A partially random target selection method was developed to design and produce affinity reagents (target) to any protein query. It is based on the recent concept of Proteomic Code (for review see Biro, 2007 [1]) which suggests that significant number of amino acids in specifically interacting proteins are coded by partially complementary codons. It means that the 1 and 3 residues of codons coding many co-locating amino acids are complementary but the 2 may but not necessarily be complementary: like 5’-AXG-3’/3’-CXT-5’ codon pair, where X is any nucleotide.

Results:

A mixture of 45 residue long, reverse, partially complementary oligonucleotide sequences (target pool) was synthesized to selected epitopes of query mRNA sequences.

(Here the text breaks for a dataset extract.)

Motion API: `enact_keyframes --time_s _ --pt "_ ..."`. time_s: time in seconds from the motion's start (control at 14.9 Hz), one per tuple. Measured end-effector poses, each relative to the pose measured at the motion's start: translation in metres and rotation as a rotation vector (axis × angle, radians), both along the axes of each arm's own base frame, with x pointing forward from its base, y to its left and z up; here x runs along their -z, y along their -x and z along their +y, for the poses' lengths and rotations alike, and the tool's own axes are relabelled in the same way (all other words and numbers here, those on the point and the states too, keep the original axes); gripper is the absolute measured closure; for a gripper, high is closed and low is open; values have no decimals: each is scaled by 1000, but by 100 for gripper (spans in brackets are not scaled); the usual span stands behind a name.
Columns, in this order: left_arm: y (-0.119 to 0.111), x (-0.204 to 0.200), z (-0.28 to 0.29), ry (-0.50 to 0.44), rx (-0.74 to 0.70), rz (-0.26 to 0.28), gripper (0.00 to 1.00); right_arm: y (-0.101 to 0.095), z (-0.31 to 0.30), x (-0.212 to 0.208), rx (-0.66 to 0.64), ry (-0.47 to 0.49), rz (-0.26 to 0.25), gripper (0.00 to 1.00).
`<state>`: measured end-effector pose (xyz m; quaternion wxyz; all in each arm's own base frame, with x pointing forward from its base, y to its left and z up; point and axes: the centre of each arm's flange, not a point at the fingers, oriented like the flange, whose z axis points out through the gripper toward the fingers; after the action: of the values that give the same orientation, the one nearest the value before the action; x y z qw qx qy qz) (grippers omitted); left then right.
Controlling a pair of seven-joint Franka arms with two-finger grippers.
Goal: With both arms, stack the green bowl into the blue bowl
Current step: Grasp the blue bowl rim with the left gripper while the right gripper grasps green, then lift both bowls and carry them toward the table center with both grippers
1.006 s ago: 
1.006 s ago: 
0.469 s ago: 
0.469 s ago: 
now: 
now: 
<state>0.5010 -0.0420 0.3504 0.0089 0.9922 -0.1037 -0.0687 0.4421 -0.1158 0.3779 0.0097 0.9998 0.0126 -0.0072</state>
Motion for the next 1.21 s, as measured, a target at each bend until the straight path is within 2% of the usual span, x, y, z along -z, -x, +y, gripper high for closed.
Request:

The 2nd codon residues were randomized. The target oligonucleotide pool was inserted into vectors, expressed and the protein products were screened for affinity to the query in Bacterial Two-Hybrid System. The best clones were used for larger-scale protein syntheses and characterization. It was possible to design and produce specific high affinity reacting (Kd: ~100 nM) oligopeptide reagents to GAL4 query oligopeptides.

Conclusions:

Second codon residue randomization is a promising method to design and produce affinity peptides to any protein sequences. The method has the potential to be a rapid, inexpensive, high throughput, non-immunoglobulin based alternative to recent in vivo antibody generating procedures.

Keywords: Combinatorial engineering, protein interaction, proteomic code, peptide design, methods.